[Work to be completed]
Copy out each line of the data that holds the string "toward".

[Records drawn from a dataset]
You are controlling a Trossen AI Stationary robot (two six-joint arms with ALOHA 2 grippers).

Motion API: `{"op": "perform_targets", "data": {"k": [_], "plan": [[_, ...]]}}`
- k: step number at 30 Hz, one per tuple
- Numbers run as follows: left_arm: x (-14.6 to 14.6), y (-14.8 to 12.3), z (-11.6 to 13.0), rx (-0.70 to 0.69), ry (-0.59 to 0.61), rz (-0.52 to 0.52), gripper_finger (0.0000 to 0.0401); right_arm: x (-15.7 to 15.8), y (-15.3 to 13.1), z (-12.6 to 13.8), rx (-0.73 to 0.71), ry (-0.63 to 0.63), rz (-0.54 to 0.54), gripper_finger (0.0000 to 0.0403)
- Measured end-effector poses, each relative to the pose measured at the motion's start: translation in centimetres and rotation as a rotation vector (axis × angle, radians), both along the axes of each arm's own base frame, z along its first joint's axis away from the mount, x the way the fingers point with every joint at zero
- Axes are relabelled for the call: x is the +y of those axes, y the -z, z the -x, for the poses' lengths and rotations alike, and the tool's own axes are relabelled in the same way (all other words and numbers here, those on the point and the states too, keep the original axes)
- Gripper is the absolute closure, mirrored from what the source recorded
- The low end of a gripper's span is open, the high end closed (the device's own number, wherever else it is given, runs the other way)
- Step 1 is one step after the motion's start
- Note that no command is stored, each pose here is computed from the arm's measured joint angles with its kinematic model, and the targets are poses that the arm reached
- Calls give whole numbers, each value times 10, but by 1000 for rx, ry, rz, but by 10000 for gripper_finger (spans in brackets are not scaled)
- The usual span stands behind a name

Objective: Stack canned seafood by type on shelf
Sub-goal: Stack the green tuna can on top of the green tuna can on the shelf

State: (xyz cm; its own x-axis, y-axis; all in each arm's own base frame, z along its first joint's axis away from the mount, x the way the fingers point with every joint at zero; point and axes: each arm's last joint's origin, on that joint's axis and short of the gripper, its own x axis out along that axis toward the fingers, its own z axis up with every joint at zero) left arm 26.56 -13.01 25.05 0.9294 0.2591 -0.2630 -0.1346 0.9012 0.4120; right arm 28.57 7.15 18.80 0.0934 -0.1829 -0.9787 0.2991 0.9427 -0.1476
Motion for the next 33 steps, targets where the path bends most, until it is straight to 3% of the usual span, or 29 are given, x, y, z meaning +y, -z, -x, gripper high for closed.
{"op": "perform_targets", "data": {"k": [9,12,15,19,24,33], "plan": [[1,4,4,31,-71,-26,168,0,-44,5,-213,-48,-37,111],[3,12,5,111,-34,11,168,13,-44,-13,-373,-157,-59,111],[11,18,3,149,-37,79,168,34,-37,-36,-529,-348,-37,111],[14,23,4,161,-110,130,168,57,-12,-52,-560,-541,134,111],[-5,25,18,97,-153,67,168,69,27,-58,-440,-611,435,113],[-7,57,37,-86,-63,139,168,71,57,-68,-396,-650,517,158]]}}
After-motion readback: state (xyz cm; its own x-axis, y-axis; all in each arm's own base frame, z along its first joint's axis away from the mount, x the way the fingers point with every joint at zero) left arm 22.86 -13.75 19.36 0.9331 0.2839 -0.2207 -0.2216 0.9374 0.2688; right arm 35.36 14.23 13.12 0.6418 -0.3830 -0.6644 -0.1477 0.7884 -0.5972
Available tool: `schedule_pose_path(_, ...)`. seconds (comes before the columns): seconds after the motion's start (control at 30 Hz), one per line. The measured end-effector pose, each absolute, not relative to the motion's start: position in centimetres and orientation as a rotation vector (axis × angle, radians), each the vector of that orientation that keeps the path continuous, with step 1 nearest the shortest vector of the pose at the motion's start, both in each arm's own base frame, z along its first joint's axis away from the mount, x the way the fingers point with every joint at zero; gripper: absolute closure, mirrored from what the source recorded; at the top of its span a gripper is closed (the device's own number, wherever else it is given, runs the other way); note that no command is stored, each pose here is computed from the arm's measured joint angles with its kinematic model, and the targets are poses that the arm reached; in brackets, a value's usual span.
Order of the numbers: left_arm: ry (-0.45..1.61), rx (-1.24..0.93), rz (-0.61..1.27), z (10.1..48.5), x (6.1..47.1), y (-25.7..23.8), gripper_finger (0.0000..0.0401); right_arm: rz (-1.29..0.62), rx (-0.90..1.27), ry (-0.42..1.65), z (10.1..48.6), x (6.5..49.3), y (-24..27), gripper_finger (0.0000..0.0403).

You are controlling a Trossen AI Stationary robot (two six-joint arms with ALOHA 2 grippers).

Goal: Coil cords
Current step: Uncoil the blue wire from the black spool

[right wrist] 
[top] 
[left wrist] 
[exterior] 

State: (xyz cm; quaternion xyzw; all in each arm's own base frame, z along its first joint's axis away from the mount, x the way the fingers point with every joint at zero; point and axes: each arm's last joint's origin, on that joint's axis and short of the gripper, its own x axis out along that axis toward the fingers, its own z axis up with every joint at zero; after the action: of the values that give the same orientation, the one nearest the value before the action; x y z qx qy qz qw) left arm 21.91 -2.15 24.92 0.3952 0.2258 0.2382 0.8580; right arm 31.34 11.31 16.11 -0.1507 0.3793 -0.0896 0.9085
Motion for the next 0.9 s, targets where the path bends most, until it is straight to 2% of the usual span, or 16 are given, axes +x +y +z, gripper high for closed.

[Written response]
State: (xyz cm; its own x-axis, y-axis; all in each arm's own base frame, z along its first joint's axis away from the mount, x the way the fingers point with every joint at zero; point and axes: each arm's last joint's origin, on that joint's axis and short of the gripper, its own x axis out along that axis toward the fingers, its own z axis up with every joint at zero) left arm 26.56 -13.01 25.05 0.9294 0.2591 -0.2630 -0.1346 0.9012 0.4120; right arm 28.57 7.15 18.80 0.0934 -0.1829 -0.9787 0.2991 0.9427 -0.1476
State: (xyz cm; quaternion xyzw; all in each arm's own base frame, z along its first joint's axis away from the mount, x the way the fingers point with every joint at zero; point and axes: each arm's last joint's origin, on that joint's axis and short of the gripper, its own x axis out along that axis toward the fingers, its own z axis up with every joint at zero; after the action: of the values that give the same orientation, the one nearest the value before the action; x y z qx qy qz qw) left arm 21.91 -2.15 24.92 0.3952 0.2258 0.2382 0.8580; right arm 31.34 11.31 16.11 -0.1507 0.3793 -0.0896 0.9085

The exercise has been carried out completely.